Print exactly the lines from the line with "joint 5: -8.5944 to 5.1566" to the last line of the data, please, both included.

════════

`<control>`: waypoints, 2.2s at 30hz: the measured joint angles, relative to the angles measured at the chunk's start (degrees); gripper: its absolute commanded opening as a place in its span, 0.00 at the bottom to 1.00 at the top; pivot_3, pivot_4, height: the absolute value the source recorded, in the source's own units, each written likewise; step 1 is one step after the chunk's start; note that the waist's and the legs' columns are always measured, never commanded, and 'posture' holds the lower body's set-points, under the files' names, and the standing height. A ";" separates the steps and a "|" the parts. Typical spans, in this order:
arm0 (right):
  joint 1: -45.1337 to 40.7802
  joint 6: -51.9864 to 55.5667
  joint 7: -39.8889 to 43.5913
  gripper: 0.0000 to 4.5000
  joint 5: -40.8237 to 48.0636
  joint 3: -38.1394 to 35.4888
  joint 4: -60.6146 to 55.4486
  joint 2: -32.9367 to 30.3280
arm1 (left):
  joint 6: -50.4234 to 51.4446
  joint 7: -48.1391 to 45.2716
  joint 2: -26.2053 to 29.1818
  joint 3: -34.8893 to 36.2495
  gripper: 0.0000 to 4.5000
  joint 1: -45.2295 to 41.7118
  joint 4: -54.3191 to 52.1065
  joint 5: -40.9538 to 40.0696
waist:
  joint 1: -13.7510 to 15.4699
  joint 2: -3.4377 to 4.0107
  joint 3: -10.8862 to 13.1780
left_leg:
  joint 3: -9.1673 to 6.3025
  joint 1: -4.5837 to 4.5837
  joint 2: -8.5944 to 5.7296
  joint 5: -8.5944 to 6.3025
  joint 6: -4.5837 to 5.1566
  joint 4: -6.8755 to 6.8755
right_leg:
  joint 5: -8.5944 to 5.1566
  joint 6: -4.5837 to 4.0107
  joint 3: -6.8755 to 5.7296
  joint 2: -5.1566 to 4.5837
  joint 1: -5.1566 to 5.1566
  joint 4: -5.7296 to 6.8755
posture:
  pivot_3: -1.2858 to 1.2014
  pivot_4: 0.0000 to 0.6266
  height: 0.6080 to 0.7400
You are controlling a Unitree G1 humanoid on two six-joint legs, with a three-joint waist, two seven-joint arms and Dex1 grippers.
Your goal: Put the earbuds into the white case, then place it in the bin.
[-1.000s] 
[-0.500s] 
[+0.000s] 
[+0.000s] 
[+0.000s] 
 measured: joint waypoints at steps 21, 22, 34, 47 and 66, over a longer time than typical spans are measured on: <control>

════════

_Solution for this exercise_.
  joint 5: -8.5944 to 5.1566
  joint 6: -4.5837 to 4.0107
  joint 3: -6.8755 to 5.7296
  joint 2: -5.1566 to 4.5837
  joint 1: -5.1566 to 5.1566
  joint 4: -5.7296 to 6.8755
posture:
  pivot_3: -1.2858 to 1.2014
  pivot_4: 0.0000 to 0.6266
  height: 0.6080 to 0.7400
You are controlling a Unitree G1 humanoid on two six-joint legs, with a three-joint waist, two seven-joint arms and Dex1 grippers.
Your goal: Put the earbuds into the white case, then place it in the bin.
[-1.000s] 
[-0.500s] 
[+0.000s] 
[+0.000s] 
[+0.000s] 
 measured: joint waypoints at steps 21, 22, 34, 47 and 66, over a longer time than typical spans are measured on: <control>

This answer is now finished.